2022-01-27

【政界】岸田政権を待ち受ける2022年の政局 長期政権へ「最大の関門」は7月の参院選

イラスト・山田紳



衆参ねじれの危機感

 参院は18年の改正公職選挙法により埼玉選挙区が1増、比例代表が2増され、総定数が248となる。今回は改選定数124に加え、非改選の欠員1を補うため、125議席を与野党が争う。

 岸田政権は勝敗ラインを「与党で過半数」としており、63議席となる。参院全体の過半数を維持するには、自公の非改選が計68議席なので、4月の石川選挙区補選を考慮しなければ、57議席が必要になる。

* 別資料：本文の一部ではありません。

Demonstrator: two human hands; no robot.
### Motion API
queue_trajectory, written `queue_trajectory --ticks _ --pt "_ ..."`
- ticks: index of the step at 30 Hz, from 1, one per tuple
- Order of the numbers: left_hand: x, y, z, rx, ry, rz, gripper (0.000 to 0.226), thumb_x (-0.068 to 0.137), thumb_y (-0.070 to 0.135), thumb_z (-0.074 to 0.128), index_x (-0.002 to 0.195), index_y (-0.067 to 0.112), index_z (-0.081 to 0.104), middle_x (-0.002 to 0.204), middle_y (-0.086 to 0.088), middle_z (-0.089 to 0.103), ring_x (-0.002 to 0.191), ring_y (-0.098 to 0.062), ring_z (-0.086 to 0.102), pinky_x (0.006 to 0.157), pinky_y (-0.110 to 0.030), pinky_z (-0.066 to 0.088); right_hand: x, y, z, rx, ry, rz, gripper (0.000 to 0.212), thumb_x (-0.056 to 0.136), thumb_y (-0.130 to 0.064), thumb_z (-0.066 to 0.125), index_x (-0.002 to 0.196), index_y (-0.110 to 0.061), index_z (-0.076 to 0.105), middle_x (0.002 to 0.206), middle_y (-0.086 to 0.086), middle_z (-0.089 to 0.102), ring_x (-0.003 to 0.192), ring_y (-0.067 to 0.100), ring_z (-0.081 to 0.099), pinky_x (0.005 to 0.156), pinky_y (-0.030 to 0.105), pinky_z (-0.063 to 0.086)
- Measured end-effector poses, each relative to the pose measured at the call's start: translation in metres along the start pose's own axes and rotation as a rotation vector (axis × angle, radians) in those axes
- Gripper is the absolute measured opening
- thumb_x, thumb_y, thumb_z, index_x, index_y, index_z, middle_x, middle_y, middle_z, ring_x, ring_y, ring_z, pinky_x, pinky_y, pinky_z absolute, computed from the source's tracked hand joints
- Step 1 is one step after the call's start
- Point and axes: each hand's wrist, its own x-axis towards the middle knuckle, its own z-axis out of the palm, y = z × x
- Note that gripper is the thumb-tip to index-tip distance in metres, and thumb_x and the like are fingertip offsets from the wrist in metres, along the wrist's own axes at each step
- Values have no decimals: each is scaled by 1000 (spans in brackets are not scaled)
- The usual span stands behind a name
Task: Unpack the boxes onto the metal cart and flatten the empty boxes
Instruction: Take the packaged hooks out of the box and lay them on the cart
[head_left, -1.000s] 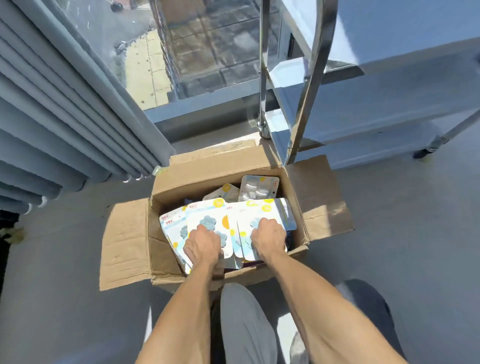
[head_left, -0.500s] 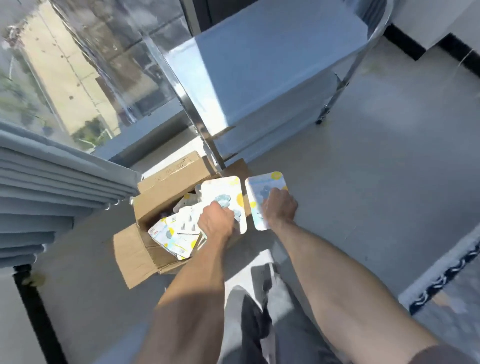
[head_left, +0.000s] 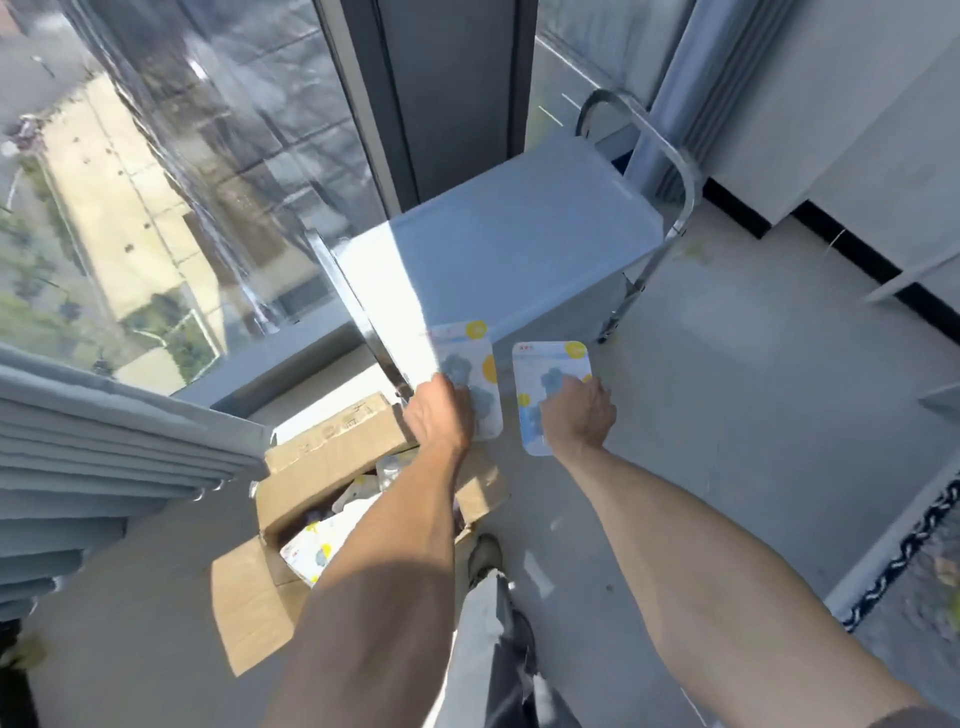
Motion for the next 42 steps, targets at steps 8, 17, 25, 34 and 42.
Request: queue_trajectory --ticks 8,17,25,34,42 --pt "111 22 -37 -22 8 -38 28 94 27 55 102 3 67 106 -22 68 101 -40 65 78 -38 51 86 -97 -30 -10 71 -75 25 90 -18 55 111 -10 66 124 11 46 118 30 45 84 38 45" --pt "249 41 -12 -95 -77 -307 32 91 27 61 106 -1 66 111 -24 66 104 -41 63 82 -38 50 227 -192 2 -74 -87 -247 27 94 -22 49 114 -10 63 117 11 59 107 31 59 85 36 44" --pt "380 48 10 -106 -29 -504 27 93 20 55 108 0 66 111 -24 66 106 -41 62 84 -39 49 331 -280 60 -211 -235 -439 30 93 -20 49 119 -12 62 119 10 57 108 28 60 85 34 45" --pt "446 35 26 -58 -72 -589 25 92 16 53 106 0 67 107 -23 67 102 -41 63 83 -39 50 380 -339 99 -281 -310 -501 28 95 -23 50 118 -11 61 118 9 56 106 27 60 80 33 45" --pt "445 33 35 -68 -98 -652 21 88 16 52 100 3 65 101 -20 66 94 -38 63 78 -38 49 383 -336 107 -319 -346 -529 28 98 -28 51 119 -12 59 118 10 56 105 27 59 81 35 46"
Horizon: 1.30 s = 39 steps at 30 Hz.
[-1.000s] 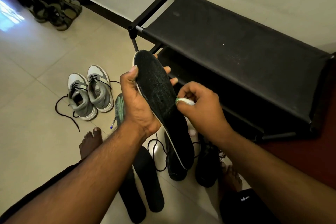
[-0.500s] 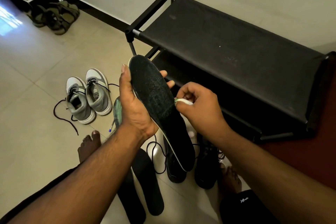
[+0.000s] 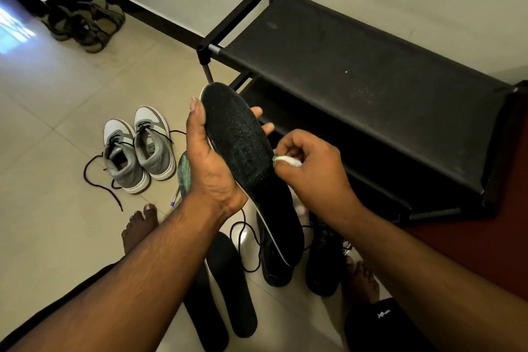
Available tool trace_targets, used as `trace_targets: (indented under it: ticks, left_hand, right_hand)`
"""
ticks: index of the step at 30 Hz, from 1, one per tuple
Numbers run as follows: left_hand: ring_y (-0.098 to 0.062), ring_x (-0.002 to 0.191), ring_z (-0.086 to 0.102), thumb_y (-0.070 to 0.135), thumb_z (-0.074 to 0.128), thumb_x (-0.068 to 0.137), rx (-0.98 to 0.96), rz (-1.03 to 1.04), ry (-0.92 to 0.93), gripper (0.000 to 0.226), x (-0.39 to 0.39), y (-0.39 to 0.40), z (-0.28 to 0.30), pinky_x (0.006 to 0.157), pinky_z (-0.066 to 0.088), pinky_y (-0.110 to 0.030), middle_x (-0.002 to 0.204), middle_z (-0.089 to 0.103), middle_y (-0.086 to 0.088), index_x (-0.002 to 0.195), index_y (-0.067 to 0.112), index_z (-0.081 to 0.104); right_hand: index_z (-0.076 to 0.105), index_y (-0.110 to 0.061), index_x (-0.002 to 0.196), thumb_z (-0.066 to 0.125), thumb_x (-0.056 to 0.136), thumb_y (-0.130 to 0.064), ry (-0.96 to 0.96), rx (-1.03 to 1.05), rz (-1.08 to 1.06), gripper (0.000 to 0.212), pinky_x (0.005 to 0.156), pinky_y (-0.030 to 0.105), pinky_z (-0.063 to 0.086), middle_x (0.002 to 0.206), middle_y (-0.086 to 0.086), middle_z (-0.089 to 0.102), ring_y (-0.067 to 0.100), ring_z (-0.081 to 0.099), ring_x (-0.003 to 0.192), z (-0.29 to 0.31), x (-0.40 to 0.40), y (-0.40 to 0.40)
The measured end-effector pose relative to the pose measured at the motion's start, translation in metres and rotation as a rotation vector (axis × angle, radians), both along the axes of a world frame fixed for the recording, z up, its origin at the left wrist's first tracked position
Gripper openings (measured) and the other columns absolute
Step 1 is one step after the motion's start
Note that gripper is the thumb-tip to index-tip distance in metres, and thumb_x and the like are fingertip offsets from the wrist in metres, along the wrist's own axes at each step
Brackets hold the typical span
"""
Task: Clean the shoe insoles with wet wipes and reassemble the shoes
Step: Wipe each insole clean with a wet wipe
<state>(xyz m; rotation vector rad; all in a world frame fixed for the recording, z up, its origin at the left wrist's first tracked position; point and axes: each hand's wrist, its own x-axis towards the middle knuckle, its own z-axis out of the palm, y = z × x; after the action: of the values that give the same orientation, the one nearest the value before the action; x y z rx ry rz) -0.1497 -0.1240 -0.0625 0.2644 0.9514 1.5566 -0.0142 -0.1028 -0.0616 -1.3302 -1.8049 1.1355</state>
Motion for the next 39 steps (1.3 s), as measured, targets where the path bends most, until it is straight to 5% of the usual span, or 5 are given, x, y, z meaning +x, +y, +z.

 57議席を割り込めば、参院では野党が多数となる「衆参ねじれ」国会となる。岸田政権が続こうが、新たな「ポスト岸田」政権がでようが、与党にとって相当厳しい政権運営を強いられることになる。

 そうした参院選の帰趨を決するのが32ある1人区とされる。野党第1党の立憲民主党は衆参ねじれを起こし、低迷する党勢の立て直しを狙う。1人区で複数の野党系候補者が票を奪い合うことを避けるため、「野党共闘」による候補者の一本化を進めたい考えだ。

 ただ、立憲民主党は先の衆院選で共産党と共闘し、野党系の候補者を213選挙区で一本化したものの惨敗した。衆院選後に代表に就いた泉健太は「立共」共闘の在り方を見直す方針だが、共産党は引き続き政権を奪取した際の「限定的な閣外協力」を維持する構えで、共闘の行方は見通せない。

 また、日本維新の会は衆院選で躍進した勢いのまま、「全国政党」への脱皮を目指しており、参院選では積極的に選挙区候補者を擁立する方針だ。国民民主党も立憲民主党などと距離を置き、独自路線で参院選に挑む。野党勢力の足並みはそろいそうにない。

 このため「衆参ねじれ」が起きる可能性は低いと見られるが、予断は許さない。しかも岸田にとっては、自民党内にも政局が流動化しかねない火種がくすぶる。